Om een dialoog met een overzicht van de vroegere backfills voor de dataset te tonen, selecteer Achtervullingen verleden {width="15"} Past backfills.

Data source type
Het type van gegevensbron zoals bepaald toen het toevoegen van de dataset aan de verbinding.
Dataset type
Willekeurig Event, Lookup, of Profile. Meer informatie
Schema
Toont het schema van het Experience Platform dat deze dataset op gebaseerd is.
Dataset ID
Deze dataset-id wordt gegenereerd in Experience Platform.

Gebruik

De Usage de interface toont het gebruik van ingeklapte en te melden rijen over alle verbindingen.

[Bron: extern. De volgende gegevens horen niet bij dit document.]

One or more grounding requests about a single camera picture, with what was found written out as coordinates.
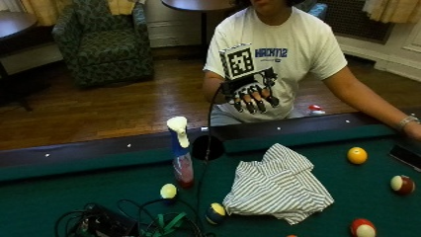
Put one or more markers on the yellow curtain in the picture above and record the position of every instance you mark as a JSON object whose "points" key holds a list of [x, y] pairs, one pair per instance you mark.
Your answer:
{"points": [[391, 10], [57, 8]]}

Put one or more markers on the white marker cube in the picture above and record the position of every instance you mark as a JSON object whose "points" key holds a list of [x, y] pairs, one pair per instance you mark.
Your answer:
{"points": [[238, 61]]}

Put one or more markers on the green patterned armchair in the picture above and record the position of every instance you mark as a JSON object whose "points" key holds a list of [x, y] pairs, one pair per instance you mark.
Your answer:
{"points": [[103, 42]]}

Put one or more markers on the person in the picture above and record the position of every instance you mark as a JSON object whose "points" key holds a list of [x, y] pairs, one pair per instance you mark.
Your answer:
{"points": [[290, 49]]}

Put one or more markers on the red striped billiard ball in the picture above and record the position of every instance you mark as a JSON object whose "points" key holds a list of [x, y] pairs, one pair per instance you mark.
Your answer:
{"points": [[363, 228]]}

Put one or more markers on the radiator cover grille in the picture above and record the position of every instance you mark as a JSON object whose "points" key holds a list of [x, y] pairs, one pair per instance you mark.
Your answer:
{"points": [[355, 19]]}

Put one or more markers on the round dark pedestal table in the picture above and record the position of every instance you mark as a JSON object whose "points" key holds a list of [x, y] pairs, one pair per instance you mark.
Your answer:
{"points": [[199, 6]]}

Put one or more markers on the black phone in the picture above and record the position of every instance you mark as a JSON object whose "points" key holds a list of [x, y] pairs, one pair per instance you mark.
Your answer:
{"points": [[406, 156]]}

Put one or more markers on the black electronics box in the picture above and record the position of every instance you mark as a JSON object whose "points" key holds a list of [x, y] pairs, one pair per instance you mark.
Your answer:
{"points": [[106, 222]]}

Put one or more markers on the striped grey white cloth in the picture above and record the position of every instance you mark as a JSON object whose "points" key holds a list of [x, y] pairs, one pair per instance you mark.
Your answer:
{"points": [[277, 186]]}

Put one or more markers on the maroon striped billiard ball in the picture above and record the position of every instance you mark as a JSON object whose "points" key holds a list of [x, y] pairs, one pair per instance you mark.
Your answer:
{"points": [[403, 184]]}

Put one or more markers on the solid yellow billiard ball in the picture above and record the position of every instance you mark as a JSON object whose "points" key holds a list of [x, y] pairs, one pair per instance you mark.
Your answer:
{"points": [[358, 155]]}

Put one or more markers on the pool table rail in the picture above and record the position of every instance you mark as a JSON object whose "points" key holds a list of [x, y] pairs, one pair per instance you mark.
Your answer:
{"points": [[198, 141]]}

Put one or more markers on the dark wooden side table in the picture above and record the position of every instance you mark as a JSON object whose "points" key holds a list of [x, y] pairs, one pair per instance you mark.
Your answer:
{"points": [[15, 29]]}

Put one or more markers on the pale yellow billiard ball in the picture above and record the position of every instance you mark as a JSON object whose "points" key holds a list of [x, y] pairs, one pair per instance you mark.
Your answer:
{"points": [[169, 191]]}

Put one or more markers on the red and white floor object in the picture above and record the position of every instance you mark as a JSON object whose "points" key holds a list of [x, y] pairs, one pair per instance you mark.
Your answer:
{"points": [[317, 109]]}

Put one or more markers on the spray bottle with white trigger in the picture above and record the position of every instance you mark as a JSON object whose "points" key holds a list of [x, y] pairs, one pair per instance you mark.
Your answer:
{"points": [[181, 154]]}

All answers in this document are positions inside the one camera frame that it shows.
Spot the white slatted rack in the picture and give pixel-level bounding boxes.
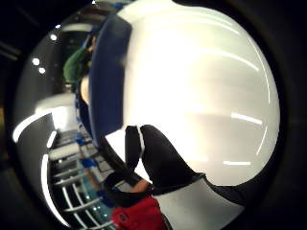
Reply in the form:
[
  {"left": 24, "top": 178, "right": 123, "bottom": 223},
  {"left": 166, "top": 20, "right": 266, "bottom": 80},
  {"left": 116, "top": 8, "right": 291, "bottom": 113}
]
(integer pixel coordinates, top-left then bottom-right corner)
[{"left": 47, "top": 128, "right": 117, "bottom": 230}]

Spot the the person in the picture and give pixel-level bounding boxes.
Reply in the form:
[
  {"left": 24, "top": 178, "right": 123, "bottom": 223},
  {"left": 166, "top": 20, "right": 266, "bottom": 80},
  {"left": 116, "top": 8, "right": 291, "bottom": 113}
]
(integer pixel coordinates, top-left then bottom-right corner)
[{"left": 110, "top": 195, "right": 170, "bottom": 230}]

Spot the dark blue chair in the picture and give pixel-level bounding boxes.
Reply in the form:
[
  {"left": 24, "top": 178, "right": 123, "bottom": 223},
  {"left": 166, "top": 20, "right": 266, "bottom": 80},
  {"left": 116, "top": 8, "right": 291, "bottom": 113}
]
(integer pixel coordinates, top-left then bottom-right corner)
[{"left": 87, "top": 13, "right": 133, "bottom": 147}]

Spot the white ceiling light strip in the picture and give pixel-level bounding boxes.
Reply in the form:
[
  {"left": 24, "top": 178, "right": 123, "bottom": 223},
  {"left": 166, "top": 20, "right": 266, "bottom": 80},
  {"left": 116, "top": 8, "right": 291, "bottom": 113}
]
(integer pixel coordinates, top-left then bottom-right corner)
[
  {"left": 12, "top": 108, "right": 54, "bottom": 144},
  {"left": 40, "top": 153, "right": 72, "bottom": 228}
]

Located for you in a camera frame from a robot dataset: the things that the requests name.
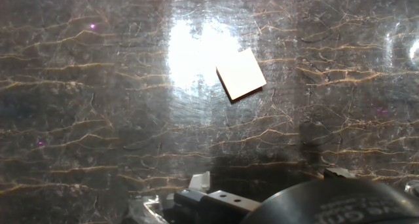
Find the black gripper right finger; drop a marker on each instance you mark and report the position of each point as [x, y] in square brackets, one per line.
[338, 173]

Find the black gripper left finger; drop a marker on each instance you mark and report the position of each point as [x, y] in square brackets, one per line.
[212, 202]

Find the small wooden cube block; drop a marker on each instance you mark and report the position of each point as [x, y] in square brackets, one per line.
[241, 74]

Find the dark marble pattern sheet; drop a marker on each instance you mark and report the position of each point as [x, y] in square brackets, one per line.
[98, 103]

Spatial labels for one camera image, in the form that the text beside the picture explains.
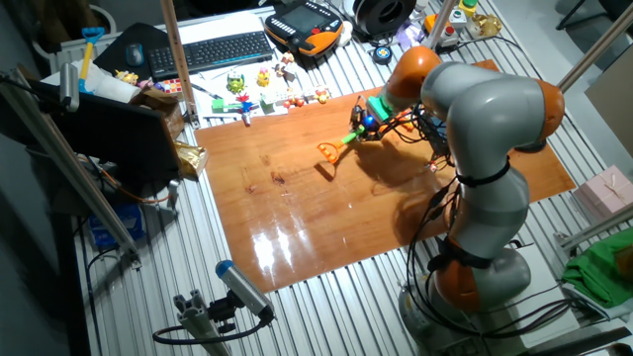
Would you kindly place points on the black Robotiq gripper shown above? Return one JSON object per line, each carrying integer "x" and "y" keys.
{"x": 368, "y": 126}

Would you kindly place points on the orange green toy shovel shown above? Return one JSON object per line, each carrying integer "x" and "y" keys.
{"x": 352, "y": 137}

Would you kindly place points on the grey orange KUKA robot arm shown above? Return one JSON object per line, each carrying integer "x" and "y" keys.
{"x": 487, "y": 116}

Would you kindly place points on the blue yellow toy shovel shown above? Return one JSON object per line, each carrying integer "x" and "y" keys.
{"x": 88, "y": 59}

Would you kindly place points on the yellow orange duck toy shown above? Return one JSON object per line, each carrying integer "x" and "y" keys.
{"x": 322, "y": 95}

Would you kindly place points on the dark blue box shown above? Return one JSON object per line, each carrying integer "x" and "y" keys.
{"x": 437, "y": 132}

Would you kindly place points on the round black disc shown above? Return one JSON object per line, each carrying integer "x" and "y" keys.
{"x": 382, "y": 55}

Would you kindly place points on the white dotted card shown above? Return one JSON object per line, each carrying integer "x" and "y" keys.
{"x": 281, "y": 95}

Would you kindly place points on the white plastic figure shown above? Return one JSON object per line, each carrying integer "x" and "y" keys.
{"x": 345, "y": 33}

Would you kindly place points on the purple plastic wrap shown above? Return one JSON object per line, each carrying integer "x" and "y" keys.
{"x": 409, "y": 34}

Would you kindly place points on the brown white figure toy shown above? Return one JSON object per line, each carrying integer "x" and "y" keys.
{"x": 288, "y": 58}

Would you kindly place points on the black filament spool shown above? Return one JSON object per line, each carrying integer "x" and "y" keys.
{"x": 368, "y": 20}

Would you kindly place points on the yellow chick toy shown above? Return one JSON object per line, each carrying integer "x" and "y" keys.
{"x": 263, "y": 79}

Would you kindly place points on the blue toy airplane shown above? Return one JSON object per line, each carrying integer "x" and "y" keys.
{"x": 246, "y": 114}

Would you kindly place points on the grey box red button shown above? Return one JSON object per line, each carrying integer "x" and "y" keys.
{"x": 448, "y": 37}

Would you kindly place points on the orange button box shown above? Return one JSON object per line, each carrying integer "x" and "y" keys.
{"x": 431, "y": 22}

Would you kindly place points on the red starfish toy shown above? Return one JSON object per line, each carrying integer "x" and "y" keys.
{"x": 243, "y": 98}

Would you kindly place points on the black orange teach pendant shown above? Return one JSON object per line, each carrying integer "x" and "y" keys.
{"x": 301, "y": 20}

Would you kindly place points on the green frog toy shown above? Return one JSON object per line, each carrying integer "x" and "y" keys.
{"x": 236, "y": 83}

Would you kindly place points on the white box green button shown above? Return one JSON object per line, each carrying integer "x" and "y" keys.
{"x": 457, "y": 20}

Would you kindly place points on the green toy stick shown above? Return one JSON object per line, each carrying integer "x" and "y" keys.
{"x": 218, "y": 105}

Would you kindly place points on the golden foil ornament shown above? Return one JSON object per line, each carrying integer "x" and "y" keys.
{"x": 484, "y": 25}

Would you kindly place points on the yellow box green button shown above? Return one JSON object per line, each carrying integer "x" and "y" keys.
{"x": 468, "y": 7}

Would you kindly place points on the black pen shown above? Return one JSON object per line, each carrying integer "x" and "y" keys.
{"x": 205, "y": 90}

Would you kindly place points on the white paper sheet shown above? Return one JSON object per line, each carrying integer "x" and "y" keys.
{"x": 217, "y": 27}
{"x": 205, "y": 74}

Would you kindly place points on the black keyboard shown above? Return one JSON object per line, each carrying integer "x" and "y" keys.
{"x": 212, "y": 54}

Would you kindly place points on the golden foil bag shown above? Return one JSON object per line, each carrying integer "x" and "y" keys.
{"x": 190, "y": 160}

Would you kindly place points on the brown cardboard box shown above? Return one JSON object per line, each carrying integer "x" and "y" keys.
{"x": 170, "y": 116}

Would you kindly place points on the colourful paint palette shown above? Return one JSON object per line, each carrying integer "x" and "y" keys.
{"x": 171, "y": 86}

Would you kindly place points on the small pink toy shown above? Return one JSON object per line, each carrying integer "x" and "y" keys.
{"x": 146, "y": 84}

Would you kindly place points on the pink gift box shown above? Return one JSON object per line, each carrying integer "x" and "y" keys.
{"x": 603, "y": 193}

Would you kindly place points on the black mouse pad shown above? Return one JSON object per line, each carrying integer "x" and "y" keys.
{"x": 148, "y": 34}

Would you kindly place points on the brown cardboard panel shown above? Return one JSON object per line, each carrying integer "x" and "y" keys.
{"x": 613, "y": 109}

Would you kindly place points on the black computer mouse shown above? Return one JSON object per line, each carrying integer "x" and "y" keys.
{"x": 134, "y": 54}

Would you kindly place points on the small yellow toy figure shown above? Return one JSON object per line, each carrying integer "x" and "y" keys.
{"x": 127, "y": 77}

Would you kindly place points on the short aluminium profile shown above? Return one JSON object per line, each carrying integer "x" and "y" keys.
{"x": 198, "y": 321}

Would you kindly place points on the black monitor panel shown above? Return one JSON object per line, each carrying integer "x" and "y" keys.
{"x": 114, "y": 133}

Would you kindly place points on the green cloth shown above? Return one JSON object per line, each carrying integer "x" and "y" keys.
{"x": 593, "y": 272}

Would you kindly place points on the blue plastic box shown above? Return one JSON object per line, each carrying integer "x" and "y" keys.
{"x": 116, "y": 230}

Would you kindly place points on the black office chair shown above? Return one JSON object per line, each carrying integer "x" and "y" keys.
{"x": 615, "y": 7}

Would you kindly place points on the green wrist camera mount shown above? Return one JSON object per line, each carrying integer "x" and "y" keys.
{"x": 380, "y": 106}

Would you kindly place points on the aluminium frame bar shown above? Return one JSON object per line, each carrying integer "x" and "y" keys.
{"x": 74, "y": 173}
{"x": 178, "y": 59}
{"x": 440, "y": 25}
{"x": 593, "y": 227}
{"x": 593, "y": 49}

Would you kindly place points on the silver camera blue cap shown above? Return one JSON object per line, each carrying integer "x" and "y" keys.
{"x": 244, "y": 289}

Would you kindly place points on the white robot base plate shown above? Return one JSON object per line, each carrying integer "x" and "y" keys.
{"x": 539, "y": 267}

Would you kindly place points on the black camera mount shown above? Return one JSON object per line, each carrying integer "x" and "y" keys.
{"x": 222, "y": 311}

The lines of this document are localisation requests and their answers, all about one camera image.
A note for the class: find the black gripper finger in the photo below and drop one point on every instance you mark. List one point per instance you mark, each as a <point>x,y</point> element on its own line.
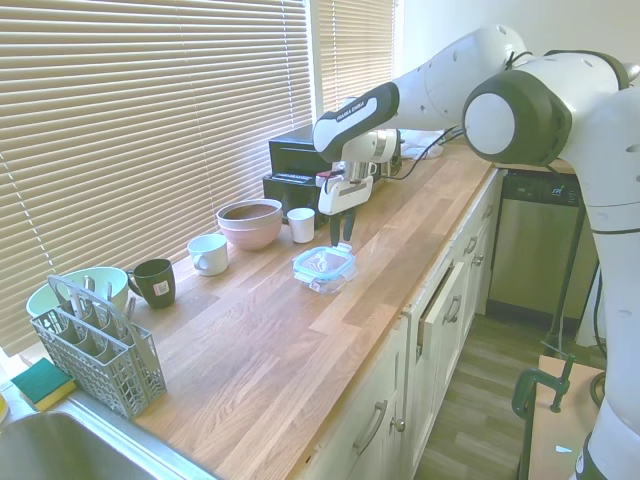
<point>334,231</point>
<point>349,226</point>

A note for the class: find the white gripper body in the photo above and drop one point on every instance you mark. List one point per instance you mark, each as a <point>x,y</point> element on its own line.
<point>345,195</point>

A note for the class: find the clear lid with teal rim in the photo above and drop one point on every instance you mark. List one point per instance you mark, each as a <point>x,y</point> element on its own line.
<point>322,262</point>

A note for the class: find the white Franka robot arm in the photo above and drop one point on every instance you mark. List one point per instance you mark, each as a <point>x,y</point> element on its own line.
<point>440,85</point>

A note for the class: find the square glass food container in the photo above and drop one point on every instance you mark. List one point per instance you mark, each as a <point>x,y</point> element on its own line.
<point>327,285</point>

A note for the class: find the tall white mug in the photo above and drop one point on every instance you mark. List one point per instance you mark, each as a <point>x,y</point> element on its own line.
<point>301,227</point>

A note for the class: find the black countertop appliance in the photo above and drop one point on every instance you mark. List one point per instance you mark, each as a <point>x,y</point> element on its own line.
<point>292,160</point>

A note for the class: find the white plastic bag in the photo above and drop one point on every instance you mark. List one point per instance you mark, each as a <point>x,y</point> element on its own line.
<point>410,150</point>

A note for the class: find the pink bowl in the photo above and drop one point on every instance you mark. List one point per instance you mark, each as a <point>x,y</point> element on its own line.
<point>250,240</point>

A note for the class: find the grey bowl with brown inside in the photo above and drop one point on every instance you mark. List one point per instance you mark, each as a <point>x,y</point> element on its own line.
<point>250,211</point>

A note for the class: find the wide white mug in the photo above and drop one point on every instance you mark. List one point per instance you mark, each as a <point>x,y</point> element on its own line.
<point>210,255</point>

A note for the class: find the metal cabinet knob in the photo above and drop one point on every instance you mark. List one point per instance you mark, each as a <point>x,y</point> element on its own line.
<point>398,424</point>
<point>478,260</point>

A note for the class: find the narrow beige window blind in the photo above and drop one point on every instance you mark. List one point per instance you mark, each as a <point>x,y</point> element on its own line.
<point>355,45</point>

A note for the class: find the white kitchen cabinet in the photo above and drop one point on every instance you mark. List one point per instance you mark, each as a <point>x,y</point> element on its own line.
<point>350,400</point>

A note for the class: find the stainless steel dishwasher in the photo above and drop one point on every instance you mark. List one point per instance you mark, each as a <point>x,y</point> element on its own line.
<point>530,250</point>

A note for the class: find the black mug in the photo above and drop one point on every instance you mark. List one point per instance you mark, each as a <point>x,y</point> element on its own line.
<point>150,277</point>

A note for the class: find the mint green bowl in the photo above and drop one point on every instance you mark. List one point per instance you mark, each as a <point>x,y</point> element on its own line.
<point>120,292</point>

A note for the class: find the wide beige window blind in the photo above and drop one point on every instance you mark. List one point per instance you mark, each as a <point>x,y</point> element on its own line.
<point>125,125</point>

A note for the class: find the green clamp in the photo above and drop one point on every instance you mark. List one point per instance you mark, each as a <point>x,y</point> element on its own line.
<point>530,385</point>

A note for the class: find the grey plastic cutlery basket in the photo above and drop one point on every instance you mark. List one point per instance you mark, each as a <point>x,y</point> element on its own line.
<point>115,380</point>

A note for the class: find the plywood robot table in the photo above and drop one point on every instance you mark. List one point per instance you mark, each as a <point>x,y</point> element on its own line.
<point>565,435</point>

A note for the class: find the green and yellow sponge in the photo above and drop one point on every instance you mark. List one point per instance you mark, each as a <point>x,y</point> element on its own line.
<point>37,382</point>

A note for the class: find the stainless steel sink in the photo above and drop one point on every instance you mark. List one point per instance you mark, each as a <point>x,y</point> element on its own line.
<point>60,450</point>

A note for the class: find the yellow round object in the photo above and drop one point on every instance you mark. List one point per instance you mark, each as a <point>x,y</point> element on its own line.
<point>3,410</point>

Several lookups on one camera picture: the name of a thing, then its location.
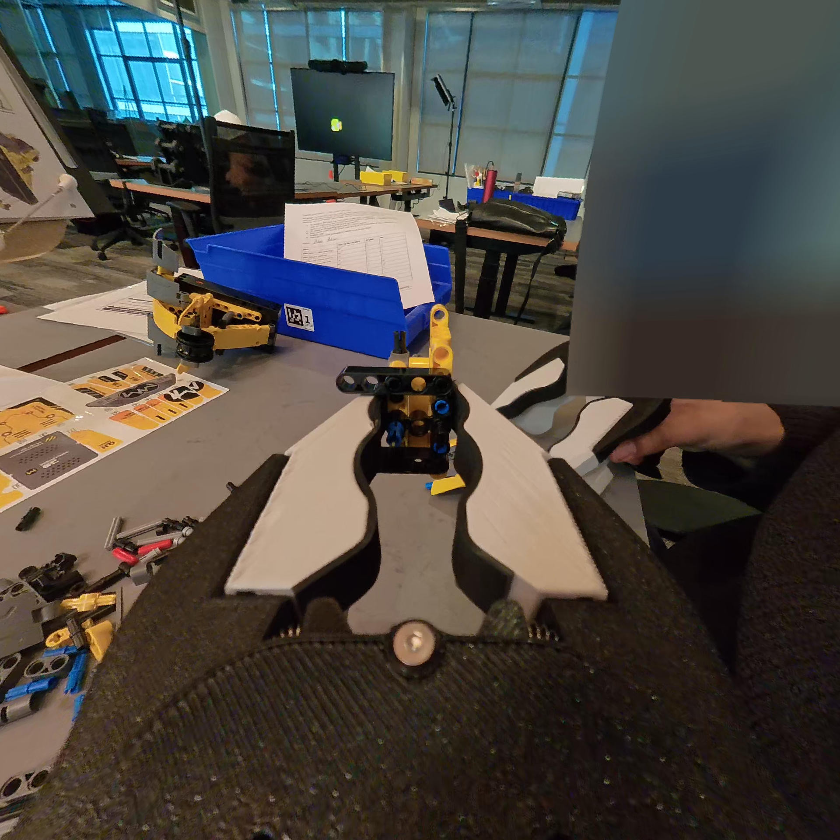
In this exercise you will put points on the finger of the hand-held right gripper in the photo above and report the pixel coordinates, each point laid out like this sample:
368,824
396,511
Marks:
538,387
594,426

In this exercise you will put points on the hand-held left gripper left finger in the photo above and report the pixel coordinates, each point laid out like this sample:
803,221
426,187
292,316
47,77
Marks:
308,505

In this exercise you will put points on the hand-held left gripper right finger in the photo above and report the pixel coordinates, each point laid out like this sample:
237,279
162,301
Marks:
525,512

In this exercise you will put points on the yellow brick plate assembly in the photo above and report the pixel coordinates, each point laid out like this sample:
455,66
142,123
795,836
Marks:
410,407

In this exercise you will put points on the person's right forearm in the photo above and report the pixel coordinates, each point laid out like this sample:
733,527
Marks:
814,446

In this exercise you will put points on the person's right hand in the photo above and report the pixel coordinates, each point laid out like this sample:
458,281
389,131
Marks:
715,430

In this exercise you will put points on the black bag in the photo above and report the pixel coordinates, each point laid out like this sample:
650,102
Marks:
512,220

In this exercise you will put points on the long blue tray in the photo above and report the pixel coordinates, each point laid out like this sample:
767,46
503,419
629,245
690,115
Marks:
544,207

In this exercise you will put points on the wooden top desk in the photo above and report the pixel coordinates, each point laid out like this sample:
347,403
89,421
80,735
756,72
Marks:
436,227

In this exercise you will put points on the yellow black toy vehicle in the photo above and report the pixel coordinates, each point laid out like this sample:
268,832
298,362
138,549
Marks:
223,321

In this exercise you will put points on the red bottle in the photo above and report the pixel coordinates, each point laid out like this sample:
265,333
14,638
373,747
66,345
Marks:
491,184

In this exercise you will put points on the blue plastic bin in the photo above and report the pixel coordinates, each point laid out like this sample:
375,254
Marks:
328,289

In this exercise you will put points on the white paper form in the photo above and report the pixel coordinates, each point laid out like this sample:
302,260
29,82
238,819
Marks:
354,243

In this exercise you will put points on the person's black sweater torso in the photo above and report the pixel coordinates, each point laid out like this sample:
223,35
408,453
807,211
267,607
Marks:
787,623

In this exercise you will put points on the yellow box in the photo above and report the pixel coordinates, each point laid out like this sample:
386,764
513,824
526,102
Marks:
380,177

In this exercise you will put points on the pile of small brick parts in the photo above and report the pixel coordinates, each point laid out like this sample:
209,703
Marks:
72,630

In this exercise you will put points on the black pin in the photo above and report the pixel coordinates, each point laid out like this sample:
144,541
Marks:
29,518

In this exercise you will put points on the white printed papers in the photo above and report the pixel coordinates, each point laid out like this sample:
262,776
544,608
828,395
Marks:
98,308

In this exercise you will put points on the long wooden desk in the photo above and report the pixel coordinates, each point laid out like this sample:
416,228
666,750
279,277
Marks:
315,191

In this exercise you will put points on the black light stand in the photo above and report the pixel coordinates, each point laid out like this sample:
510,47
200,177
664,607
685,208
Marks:
443,92

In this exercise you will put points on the black monitor on stand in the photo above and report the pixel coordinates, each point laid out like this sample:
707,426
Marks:
341,111

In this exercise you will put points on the black webcam bar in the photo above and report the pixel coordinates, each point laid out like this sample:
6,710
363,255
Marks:
338,65

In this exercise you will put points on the instruction booklet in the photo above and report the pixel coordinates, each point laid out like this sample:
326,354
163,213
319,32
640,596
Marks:
26,164

Deze interface ondersteunt u om te bepalen of uw gebruik van de Customer Journey Analytics voldoet aan wat contractueel is overeengekomen.

gebruiksweergave

Selecteer de Usage om de interface te openen.

Rapport over gebruik

  1. Selecteer een Time range. U kunt kiezen tussen Last 6 months, Year to date, of Last 2 Years.
  2. Selecteer een Interval. U kunt kiezen tussen Monthly of Quarterly.

Voor Ingested rows:

  • In een deelvenster worden de totaal opgenomen rijen weergegeven die alle gebeurtenisgegevens bevatten voor alle verbindingen die op elke 2de dag van een maand worden bijgewerkt. In het deelvenster:

    • een vakje toont het aantal ingeklapte rijen voor de laatste maand en de verandering in % (die door wordt aangegeven tij of ▼ ▼ M) van de vorige maand.
    • een lijngrafiek toont ◼︎ Monthly ingested rows.
      Als u een pop-up wilt zien die het aantal per maand ingenomen rijen voor een maand weergeeft, plaatst u de muisaanwijzer boven een willekeurig gegevenspunt in de lijngrafiek.

Voor Reportable rows:

  • In een deelvenster worden de totale aantal te rapporteren rijen weergegeven, die alle gebeurtenisgegevens bevatten voor alle verbindingen die op elke tweede dag van een maand worden bijgewerkt. In het deelvenster:

    • in een vak wordt het cumulatieve totale aantal te rapporteren rijen weergegeven.
    • een vak bevat het totale aantal te rapporteren rijen voor de laatste maand en de wijziging in % (aangegeven door tij of ▼ ▼ M) van de vorige maand.
    • een lijngrafiek toont ◼︎ Monthly reportable rows.
      Als u een pop-up wilt weergeven die het aantal cumulatieve te rapporteren rijen voor een bepaalde maand weergeeft, plaatst u de muisaanwijzer boven een willekeurig gegevenspunt in de lijngrafiek.
    • een lijngrafiek toont ◼︎ Cumulative reportable rows.
      Als u een pop-up wilt weergeven die het aantal maandelijkse te rapporteren rijen voor een maand weergeeft, plaatst u de muisaanwijzer boven een willekeurig gegevenspunt in de lijngrafiek.